Your goal: Every line of the data is to be transcribed as it stands.

Available records:

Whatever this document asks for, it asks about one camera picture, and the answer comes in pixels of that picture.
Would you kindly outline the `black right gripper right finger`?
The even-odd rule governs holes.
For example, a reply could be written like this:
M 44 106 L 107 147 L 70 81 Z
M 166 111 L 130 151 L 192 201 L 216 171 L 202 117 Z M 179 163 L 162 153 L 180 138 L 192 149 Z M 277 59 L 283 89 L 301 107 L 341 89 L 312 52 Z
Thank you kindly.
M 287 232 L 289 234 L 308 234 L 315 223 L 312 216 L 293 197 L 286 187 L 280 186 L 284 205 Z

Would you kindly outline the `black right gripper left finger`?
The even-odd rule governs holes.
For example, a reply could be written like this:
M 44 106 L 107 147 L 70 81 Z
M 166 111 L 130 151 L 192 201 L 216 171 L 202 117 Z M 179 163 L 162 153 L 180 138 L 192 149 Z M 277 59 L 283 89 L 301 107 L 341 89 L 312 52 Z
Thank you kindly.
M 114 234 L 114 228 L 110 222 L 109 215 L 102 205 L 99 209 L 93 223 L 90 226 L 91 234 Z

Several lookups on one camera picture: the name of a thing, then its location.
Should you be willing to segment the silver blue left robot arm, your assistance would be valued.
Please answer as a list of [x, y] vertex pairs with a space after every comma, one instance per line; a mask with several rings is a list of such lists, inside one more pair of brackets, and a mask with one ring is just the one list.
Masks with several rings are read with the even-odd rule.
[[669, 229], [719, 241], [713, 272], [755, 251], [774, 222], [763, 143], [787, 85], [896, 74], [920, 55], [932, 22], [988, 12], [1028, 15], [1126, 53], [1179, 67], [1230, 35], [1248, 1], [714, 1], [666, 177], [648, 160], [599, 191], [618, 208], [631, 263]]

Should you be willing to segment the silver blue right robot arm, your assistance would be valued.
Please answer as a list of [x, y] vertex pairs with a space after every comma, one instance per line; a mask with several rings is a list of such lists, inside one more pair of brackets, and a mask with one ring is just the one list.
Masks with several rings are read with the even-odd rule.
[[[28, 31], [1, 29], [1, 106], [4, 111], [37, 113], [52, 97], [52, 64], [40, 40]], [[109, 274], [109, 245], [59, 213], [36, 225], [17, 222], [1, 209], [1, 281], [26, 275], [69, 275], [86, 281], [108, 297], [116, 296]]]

Task answer:
Whatever this document asks for, it asks about one camera picture, and the answer comes in pixels of that picture.
Would you kindly outline the `black right gripper right finger`?
The even-odd rule governs holes.
For example, a reply could be written like this:
M 44 106 L 107 147 L 70 81 Z
M 166 111 L 130 151 L 192 201 L 216 171 L 202 117 Z M 179 163 L 162 153 L 180 138 L 192 149 Z M 277 59 L 283 89 L 301 107 L 341 89 L 312 52 Z
Thank you kindly.
M 287 232 L 289 234 L 308 234 L 315 223 L 312 216 L 293 197 L 286 187 L 280 186 L 284 205 Z

Would you kindly outline the `black right gripper left finger`?
The even-odd rule governs holes.
For example, a reply could be written like this:
M 44 106 L 107 147 L 70 81 Z
M 166 111 L 130 151 L 192 201 L 216 171 L 202 117 Z M 179 163 L 162 153 L 180 138 L 192 149 Z M 277 59 L 283 89 L 301 107 L 341 89 L 312 52 Z
Thank you kindly.
M 114 234 L 114 228 L 110 222 L 109 215 L 102 205 L 99 209 L 93 223 L 90 226 L 91 234 Z

Several lookups on one camera picture: the name of a thing, then its location.
Should you be willing to segment the silver blue left robot arm, your assistance would be valued.
Please answer as a list of [x, y] vertex pairs with a space after every comma, one instance per line; a mask with several rings is a list of such lists, inside one more pair of brackets, and a mask with one ring is just the one list.
Masks with several rings are read with the even-odd rule.
[[669, 229], [719, 241], [713, 272], [755, 251], [774, 222], [763, 143], [787, 85], [896, 74], [920, 55], [932, 22], [988, 12], [1028, 15], [1126, 53], [1179, 67], [1230, 35], [1248, 1], [714, 1], [666, 177], [648, 160], [599, 191], [618, 208], [631, 263]]

Should you be willing to segment the silver blue right robot arm, your assistance would be valued.
Please answer as a list of [x, y] vertex pairs with a space after every comma, one instance per line; a mask with several rings is a list of such lists, inside one more pair of brackets, and a mask with one ring is just the one list.
Masks with several rings are read with the even-odd rule.
[[[28, 31], [1, 29], [1, 106], [4, 111], [37, 113], [52, 97], [52, 64], [40, 40]], [[109, 274], [109, 245], [59, 213], [36, 225], [17, 222], [1, 209], [1, 281], [26, 275], [69, 275], [86, 281], [108, 297], [116, 296]]]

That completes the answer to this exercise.